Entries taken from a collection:

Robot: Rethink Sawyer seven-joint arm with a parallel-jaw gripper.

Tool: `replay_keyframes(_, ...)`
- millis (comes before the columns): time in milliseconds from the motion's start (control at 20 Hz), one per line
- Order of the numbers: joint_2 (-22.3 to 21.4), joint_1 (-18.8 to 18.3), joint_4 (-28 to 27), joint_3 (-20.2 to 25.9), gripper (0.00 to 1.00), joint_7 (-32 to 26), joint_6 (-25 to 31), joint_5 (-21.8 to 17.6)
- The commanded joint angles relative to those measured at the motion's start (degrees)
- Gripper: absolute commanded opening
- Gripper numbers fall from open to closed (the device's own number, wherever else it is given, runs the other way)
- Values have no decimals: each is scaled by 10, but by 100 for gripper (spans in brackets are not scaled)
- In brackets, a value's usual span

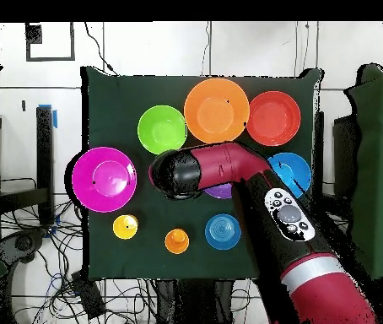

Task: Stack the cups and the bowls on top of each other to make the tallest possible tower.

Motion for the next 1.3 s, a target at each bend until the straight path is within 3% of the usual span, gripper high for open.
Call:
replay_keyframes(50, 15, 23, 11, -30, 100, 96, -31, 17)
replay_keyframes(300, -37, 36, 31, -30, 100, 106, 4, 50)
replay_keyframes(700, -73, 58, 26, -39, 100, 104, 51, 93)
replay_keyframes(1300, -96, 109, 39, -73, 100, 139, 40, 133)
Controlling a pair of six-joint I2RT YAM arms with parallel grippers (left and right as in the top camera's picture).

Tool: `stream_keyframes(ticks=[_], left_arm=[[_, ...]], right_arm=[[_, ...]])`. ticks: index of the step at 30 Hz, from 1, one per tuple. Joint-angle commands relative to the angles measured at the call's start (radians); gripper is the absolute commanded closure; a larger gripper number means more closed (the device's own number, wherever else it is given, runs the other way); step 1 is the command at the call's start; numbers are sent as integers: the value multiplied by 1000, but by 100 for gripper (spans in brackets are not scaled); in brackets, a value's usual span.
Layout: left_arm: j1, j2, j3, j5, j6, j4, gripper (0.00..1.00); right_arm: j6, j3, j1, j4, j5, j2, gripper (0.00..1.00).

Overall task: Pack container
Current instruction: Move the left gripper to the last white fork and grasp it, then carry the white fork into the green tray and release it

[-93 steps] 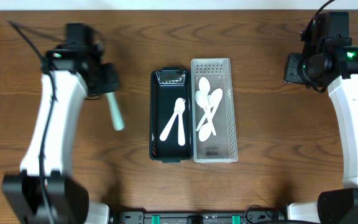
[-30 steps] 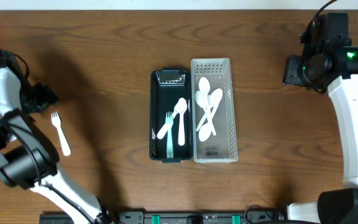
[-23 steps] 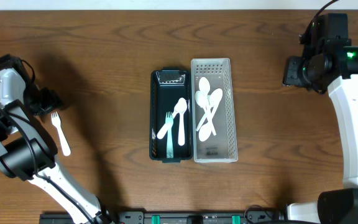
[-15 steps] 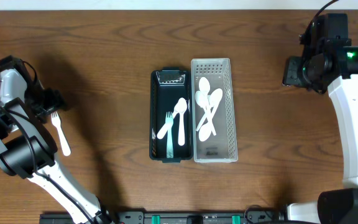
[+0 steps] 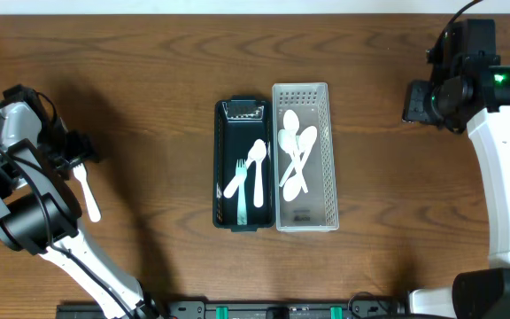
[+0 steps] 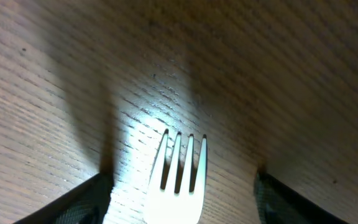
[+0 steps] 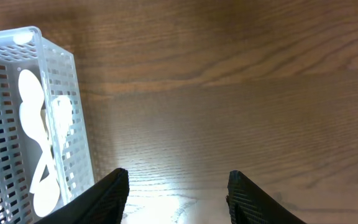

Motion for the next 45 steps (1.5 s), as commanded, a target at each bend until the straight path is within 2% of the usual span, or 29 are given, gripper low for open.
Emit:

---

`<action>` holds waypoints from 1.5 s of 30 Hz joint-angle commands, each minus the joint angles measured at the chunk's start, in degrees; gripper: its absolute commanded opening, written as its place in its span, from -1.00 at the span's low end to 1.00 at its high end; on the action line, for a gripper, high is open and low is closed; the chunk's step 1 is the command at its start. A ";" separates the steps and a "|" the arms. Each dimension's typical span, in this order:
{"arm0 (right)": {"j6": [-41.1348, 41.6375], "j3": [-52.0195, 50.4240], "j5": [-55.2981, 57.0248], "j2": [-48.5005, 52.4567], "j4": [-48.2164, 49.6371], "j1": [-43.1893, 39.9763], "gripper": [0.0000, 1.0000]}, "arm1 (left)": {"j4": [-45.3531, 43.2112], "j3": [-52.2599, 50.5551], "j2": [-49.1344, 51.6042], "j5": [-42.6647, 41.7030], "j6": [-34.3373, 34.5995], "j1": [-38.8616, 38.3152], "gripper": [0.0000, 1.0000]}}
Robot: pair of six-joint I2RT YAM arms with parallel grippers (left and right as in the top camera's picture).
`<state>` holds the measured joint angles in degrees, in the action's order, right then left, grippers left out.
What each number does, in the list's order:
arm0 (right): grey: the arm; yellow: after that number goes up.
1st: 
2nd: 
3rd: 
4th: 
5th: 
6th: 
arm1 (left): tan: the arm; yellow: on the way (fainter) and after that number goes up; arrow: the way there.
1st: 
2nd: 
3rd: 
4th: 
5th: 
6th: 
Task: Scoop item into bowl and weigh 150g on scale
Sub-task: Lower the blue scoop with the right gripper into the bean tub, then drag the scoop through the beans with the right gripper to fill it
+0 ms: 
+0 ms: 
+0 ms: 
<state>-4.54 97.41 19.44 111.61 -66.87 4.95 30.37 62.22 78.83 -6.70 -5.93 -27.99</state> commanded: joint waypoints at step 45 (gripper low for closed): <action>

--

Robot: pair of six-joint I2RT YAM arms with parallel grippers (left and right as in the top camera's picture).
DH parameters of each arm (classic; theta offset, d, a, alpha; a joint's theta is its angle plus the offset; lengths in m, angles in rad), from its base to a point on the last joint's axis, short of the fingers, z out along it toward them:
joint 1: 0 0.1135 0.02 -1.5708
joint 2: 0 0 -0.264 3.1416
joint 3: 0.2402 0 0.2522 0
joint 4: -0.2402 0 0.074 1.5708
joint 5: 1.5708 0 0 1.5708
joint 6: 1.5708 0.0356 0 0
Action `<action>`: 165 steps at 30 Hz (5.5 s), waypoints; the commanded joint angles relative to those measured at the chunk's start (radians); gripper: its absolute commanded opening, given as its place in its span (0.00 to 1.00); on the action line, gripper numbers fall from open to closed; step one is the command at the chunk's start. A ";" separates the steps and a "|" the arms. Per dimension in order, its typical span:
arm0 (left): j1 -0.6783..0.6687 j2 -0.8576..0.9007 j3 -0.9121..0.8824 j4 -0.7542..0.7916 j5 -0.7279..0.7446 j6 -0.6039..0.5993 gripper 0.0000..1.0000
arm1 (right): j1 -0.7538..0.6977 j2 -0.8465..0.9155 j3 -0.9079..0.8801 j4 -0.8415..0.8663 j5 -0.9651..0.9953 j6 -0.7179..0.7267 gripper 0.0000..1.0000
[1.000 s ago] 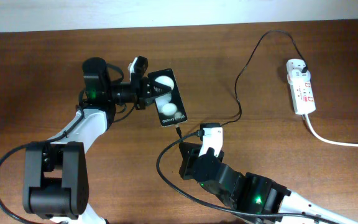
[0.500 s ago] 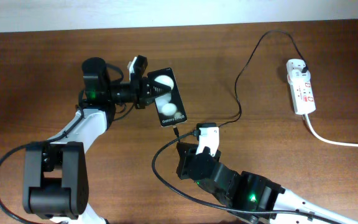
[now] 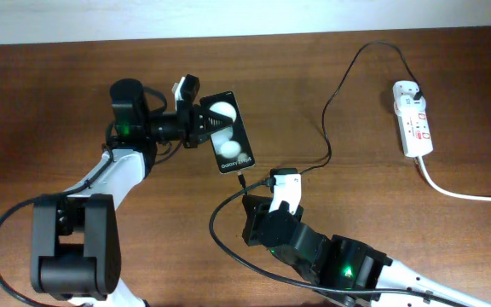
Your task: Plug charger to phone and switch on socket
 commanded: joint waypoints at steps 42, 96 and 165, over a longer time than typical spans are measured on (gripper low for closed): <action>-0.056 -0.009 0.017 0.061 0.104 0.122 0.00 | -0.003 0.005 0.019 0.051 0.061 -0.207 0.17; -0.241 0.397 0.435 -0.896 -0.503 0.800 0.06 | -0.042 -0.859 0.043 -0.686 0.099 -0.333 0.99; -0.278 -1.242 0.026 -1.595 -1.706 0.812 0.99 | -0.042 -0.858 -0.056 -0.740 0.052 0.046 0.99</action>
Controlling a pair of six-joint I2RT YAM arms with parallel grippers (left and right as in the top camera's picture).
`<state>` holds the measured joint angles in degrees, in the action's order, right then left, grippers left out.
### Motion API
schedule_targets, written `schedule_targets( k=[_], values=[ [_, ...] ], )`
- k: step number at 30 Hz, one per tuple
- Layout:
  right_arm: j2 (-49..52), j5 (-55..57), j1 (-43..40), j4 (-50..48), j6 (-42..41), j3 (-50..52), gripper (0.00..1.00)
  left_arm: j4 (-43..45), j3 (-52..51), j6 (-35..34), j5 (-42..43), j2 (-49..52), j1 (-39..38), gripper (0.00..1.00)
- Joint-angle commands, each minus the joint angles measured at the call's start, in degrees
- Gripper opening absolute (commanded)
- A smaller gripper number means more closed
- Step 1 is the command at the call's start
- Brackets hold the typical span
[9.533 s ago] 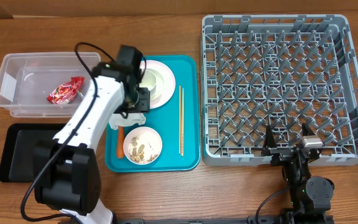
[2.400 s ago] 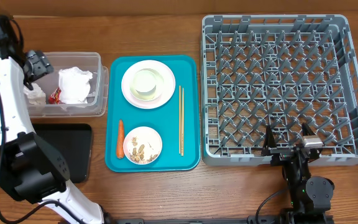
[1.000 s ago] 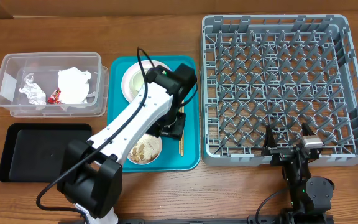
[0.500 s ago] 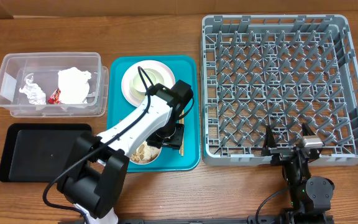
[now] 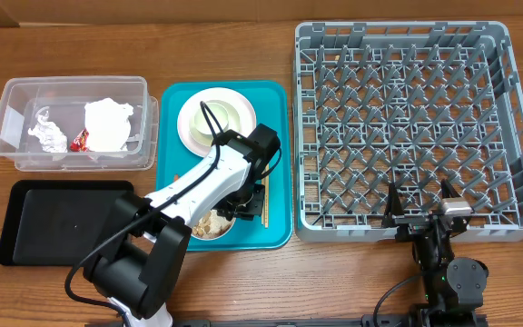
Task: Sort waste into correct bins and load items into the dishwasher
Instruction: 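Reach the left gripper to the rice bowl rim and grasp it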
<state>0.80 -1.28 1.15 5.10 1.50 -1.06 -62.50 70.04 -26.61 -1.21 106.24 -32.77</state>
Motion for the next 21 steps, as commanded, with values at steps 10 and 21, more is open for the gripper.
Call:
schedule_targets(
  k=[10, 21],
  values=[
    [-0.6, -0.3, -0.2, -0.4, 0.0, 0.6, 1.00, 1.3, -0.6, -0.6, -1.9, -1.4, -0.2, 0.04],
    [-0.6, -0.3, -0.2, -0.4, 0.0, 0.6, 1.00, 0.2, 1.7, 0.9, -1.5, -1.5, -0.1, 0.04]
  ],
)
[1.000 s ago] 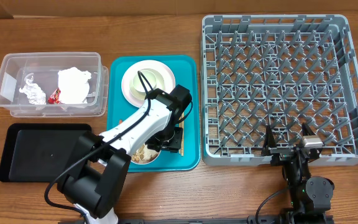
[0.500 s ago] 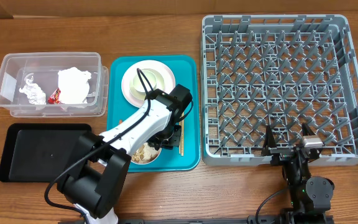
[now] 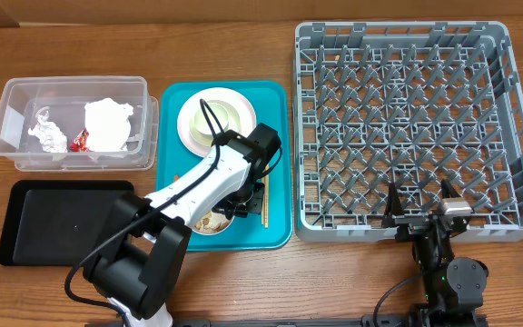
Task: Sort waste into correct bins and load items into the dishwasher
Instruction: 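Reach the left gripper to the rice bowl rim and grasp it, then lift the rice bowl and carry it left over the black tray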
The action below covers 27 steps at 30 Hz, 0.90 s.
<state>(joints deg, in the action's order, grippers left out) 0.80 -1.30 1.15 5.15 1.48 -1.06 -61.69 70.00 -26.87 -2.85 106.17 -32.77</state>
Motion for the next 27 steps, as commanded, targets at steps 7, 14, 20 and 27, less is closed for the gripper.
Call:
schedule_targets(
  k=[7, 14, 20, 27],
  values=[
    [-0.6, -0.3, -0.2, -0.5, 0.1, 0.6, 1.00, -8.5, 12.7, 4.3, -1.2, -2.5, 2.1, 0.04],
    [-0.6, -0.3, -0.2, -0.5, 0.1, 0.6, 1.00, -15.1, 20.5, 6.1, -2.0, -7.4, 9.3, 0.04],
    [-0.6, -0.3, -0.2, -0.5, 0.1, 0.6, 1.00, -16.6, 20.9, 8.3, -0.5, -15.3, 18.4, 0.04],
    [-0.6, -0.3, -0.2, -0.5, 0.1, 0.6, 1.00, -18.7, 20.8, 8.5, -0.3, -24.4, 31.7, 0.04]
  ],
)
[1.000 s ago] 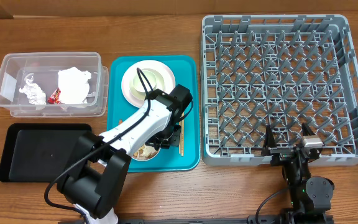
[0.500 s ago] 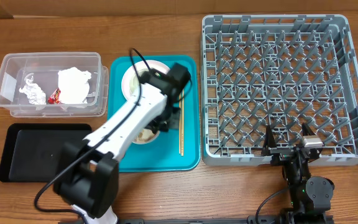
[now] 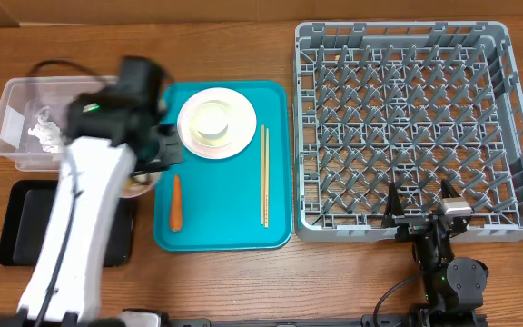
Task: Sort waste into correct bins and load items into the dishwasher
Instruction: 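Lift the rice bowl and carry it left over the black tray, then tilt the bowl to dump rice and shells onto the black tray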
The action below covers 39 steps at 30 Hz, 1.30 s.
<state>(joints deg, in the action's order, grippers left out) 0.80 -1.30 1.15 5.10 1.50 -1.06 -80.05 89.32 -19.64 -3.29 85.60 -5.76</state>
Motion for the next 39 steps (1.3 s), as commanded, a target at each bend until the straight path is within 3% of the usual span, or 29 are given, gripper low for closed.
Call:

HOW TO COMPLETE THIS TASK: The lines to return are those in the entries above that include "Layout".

RESULT OF THIS EXERCISE:
Layout: left_arm: j1, j2, j3, j5, j6, j4, gripper (0.00..1.00); right_arm: j6, j3, j1, j4, j5, j2, gripper (0.00..1.00).
- Layout:

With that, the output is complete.